## WHAT YOU NEED TO DO
Write out exactly the lines running from the one that contains "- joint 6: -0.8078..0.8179" through the end of the material.

## GIVEN DATA
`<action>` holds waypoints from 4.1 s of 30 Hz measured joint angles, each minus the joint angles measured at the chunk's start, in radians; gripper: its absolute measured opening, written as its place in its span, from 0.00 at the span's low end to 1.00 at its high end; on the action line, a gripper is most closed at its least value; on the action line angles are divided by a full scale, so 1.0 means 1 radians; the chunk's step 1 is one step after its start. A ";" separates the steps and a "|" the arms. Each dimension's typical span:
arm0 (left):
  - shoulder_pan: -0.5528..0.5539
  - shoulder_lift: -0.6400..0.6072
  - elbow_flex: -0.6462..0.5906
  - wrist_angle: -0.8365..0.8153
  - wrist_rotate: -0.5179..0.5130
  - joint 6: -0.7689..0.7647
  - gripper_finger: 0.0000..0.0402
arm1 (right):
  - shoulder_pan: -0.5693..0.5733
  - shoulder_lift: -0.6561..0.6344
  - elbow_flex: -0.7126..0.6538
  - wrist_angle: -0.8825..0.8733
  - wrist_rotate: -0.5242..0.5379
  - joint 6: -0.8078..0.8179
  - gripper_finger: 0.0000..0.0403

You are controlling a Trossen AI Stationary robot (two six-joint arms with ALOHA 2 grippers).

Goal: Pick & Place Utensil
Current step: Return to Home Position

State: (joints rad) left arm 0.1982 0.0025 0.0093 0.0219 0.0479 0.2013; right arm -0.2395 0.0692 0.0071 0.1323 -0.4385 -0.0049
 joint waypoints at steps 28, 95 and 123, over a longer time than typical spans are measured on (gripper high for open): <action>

## EXERCISE SOLUTION
  - joint 6: -0.8078..0.8179
  - gripper_finger: 0.0000..0.0403

You are controlling a Trossen AI Stationary robot (two six-joint arms with ALOHA 2 grippers).

Goal: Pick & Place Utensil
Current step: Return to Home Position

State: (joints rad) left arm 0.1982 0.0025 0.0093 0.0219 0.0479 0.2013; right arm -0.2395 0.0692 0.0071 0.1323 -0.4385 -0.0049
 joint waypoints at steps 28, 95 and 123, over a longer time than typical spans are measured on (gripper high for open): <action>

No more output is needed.